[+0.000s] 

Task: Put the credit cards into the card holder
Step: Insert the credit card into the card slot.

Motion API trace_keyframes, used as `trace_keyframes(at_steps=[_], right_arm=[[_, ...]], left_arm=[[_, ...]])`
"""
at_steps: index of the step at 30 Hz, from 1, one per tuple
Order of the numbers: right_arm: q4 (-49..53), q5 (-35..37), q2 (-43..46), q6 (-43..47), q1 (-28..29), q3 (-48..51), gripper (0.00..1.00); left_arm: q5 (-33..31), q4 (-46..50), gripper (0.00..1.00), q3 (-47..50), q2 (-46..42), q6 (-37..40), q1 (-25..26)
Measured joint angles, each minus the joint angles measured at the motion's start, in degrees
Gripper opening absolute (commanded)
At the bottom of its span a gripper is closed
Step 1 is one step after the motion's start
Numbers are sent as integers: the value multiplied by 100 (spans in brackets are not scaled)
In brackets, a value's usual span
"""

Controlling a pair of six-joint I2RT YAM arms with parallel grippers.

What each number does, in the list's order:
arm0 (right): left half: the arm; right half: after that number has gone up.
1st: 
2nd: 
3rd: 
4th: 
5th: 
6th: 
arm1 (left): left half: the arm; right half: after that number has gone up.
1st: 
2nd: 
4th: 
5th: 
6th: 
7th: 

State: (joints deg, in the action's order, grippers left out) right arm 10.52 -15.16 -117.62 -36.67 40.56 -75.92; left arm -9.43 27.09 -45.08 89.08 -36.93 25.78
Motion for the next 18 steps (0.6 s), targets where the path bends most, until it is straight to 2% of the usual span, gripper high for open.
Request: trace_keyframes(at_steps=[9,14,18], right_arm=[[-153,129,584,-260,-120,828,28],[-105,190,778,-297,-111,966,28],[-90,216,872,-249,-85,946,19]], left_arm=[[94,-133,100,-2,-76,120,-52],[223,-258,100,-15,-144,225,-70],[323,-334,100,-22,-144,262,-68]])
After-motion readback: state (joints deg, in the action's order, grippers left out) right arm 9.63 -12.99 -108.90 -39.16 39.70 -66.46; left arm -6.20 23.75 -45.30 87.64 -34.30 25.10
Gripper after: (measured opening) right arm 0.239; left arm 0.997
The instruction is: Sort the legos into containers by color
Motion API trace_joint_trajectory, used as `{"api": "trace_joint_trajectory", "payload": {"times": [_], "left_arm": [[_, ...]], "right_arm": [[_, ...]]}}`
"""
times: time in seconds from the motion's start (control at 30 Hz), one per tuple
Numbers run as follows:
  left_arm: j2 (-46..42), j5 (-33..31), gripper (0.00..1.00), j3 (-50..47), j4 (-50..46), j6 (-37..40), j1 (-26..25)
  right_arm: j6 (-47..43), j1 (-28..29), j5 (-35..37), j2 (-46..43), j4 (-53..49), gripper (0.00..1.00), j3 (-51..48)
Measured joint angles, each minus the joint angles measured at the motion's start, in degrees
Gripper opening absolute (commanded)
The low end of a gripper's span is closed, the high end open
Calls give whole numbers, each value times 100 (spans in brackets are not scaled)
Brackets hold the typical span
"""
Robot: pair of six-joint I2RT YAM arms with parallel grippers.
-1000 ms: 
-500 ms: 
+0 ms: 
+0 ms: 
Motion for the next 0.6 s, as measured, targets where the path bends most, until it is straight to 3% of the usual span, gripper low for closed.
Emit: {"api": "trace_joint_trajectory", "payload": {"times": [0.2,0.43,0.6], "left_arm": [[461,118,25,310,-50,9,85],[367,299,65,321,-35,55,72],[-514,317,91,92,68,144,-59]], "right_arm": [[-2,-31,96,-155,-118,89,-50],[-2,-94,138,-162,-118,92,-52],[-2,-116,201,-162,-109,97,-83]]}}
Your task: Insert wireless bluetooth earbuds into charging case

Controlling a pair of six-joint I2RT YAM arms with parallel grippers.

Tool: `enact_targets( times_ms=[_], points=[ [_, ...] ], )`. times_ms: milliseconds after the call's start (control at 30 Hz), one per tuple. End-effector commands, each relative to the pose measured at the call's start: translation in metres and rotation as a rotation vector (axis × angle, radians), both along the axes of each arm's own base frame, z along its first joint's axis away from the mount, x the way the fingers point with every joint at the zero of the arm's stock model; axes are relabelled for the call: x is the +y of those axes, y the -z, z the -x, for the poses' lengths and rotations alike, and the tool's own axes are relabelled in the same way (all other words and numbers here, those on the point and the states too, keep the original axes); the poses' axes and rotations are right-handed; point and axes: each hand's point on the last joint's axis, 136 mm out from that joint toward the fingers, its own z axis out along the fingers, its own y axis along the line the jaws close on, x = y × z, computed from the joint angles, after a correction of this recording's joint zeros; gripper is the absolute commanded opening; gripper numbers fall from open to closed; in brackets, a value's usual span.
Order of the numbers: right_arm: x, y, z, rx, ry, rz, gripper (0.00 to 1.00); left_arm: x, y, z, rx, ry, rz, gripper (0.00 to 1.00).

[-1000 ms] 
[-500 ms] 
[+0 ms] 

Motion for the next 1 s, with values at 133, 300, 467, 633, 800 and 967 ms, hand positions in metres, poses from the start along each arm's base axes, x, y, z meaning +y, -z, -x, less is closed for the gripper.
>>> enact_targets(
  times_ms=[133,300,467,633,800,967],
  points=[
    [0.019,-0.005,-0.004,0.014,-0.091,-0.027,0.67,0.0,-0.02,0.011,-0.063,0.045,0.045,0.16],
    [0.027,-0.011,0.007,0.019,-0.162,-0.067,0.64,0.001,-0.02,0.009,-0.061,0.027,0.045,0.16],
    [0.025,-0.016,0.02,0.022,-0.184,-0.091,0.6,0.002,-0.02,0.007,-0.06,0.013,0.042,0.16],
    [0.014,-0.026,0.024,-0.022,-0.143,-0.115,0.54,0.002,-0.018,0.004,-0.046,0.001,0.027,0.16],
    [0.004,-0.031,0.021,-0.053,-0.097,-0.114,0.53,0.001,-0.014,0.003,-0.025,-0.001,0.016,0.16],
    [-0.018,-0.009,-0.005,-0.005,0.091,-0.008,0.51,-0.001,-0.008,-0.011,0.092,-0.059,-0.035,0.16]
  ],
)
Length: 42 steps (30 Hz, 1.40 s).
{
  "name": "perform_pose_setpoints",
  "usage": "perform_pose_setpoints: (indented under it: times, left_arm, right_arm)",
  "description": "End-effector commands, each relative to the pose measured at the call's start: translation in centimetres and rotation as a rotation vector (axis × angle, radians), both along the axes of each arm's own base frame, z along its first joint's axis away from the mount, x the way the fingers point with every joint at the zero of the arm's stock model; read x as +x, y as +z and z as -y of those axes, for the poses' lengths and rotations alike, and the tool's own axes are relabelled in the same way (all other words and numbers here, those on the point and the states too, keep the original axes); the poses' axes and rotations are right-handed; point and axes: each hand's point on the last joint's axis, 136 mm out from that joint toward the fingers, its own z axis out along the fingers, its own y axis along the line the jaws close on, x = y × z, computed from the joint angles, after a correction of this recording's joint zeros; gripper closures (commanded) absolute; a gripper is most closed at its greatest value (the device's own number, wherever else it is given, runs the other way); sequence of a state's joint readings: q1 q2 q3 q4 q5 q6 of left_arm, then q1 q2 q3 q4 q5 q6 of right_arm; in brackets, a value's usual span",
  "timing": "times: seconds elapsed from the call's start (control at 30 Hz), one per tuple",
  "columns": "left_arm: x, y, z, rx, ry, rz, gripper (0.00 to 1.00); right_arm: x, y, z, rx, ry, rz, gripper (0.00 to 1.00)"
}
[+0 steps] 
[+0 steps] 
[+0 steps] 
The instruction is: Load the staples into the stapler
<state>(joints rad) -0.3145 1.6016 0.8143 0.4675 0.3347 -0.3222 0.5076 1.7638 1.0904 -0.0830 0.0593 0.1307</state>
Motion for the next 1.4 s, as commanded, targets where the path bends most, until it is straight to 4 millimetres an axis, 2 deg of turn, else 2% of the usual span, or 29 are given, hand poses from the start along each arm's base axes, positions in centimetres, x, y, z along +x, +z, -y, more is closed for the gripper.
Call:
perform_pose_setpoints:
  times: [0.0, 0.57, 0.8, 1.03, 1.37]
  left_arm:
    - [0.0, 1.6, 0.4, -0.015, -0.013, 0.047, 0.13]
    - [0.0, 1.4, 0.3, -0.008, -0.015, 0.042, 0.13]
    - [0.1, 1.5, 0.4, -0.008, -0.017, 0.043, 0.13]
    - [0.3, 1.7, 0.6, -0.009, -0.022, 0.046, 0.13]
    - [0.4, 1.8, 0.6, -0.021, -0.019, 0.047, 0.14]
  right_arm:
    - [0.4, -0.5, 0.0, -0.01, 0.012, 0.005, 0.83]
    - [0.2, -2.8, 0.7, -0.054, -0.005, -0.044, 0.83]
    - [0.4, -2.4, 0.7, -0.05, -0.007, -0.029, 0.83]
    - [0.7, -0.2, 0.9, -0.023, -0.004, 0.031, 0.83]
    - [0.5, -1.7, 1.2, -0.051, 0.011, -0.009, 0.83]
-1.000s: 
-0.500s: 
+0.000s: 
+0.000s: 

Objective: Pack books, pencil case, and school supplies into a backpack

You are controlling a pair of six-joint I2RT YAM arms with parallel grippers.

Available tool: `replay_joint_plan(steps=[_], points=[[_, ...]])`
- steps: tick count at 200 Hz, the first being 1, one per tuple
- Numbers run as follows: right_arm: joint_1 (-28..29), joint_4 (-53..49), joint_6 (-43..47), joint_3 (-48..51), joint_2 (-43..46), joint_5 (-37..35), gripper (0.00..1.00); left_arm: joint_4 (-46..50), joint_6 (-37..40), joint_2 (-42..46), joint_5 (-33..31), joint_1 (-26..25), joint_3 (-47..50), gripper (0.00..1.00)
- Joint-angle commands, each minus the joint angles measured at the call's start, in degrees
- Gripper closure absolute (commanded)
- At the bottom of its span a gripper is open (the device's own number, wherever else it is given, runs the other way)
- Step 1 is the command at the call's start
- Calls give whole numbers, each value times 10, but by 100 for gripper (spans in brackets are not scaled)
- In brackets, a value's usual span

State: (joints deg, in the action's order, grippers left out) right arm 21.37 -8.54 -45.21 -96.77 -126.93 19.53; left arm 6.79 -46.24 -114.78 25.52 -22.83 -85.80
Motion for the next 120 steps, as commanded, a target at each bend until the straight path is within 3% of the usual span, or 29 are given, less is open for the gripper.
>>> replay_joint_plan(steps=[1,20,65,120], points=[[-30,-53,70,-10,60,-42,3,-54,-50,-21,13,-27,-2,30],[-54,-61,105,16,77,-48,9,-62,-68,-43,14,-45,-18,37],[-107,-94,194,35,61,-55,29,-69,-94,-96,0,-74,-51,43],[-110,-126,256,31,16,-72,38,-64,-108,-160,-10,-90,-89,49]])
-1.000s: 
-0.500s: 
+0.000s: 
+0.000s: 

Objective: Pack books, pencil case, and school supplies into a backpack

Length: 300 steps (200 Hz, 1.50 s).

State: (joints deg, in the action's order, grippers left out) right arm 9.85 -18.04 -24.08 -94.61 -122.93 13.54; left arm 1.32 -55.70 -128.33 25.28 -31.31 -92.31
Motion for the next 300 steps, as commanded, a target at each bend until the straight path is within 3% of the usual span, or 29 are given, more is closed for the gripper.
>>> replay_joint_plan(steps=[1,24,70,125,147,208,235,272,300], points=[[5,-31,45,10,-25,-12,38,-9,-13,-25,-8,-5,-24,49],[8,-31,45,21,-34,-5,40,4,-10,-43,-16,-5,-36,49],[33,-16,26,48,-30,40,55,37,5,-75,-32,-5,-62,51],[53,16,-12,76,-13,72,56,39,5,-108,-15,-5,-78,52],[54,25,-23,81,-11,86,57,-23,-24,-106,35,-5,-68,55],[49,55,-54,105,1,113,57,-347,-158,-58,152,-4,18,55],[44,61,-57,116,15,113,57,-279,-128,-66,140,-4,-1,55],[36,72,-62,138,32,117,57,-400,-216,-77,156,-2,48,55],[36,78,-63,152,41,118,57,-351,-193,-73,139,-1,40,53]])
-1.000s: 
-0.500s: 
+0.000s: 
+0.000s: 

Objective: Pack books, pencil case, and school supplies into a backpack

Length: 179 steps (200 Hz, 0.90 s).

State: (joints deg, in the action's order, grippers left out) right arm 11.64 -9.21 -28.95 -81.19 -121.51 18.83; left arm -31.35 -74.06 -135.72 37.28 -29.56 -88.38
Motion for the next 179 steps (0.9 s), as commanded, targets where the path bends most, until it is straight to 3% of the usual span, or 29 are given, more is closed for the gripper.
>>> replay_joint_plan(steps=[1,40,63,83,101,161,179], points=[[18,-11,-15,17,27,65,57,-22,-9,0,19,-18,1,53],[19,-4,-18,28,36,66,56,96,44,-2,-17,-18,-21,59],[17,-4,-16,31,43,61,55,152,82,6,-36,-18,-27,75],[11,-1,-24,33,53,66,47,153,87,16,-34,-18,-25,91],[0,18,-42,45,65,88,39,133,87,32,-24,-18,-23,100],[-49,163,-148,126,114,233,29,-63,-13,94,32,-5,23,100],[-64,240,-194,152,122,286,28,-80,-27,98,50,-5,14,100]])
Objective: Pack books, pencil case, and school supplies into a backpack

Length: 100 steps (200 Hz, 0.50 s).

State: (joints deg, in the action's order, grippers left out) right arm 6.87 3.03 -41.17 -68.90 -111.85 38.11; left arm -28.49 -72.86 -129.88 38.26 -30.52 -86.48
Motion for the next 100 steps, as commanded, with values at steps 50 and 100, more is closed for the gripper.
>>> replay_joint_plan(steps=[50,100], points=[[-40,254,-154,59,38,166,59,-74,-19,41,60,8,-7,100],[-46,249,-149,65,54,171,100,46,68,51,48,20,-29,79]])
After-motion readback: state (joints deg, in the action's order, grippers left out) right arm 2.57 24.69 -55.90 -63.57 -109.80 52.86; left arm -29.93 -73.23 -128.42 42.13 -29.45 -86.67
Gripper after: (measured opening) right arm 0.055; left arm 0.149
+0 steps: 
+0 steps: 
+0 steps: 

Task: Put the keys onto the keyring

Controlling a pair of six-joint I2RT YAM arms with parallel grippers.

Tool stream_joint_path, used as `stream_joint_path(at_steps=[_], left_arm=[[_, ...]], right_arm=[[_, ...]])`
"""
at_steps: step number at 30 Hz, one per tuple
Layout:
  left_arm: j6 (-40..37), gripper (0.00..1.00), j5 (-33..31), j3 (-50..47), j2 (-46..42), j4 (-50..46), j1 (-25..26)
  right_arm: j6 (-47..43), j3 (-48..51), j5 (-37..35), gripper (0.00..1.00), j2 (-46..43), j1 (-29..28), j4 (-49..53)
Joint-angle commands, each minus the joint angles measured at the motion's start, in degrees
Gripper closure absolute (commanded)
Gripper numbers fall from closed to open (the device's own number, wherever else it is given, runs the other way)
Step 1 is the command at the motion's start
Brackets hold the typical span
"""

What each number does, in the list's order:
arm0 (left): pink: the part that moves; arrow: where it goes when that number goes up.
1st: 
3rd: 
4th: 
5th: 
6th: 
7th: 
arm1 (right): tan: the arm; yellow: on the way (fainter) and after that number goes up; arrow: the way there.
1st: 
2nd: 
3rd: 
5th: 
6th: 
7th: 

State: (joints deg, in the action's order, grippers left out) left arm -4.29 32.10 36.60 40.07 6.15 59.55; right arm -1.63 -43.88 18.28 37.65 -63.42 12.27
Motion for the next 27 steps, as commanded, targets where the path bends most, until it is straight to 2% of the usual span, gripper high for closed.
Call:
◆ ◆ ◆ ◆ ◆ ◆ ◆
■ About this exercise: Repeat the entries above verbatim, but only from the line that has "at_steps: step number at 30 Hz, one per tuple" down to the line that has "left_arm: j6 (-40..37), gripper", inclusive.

■ Response:
at_steps: step number at 30 Hz, one per tuple
Layout:
  left_arm: j6 (-40..37), gripper (0.00..1.00), j5 (-33..31), j3 (-50..47), j2 (-46..42), j4 (-50..46), j1 (-25..26)

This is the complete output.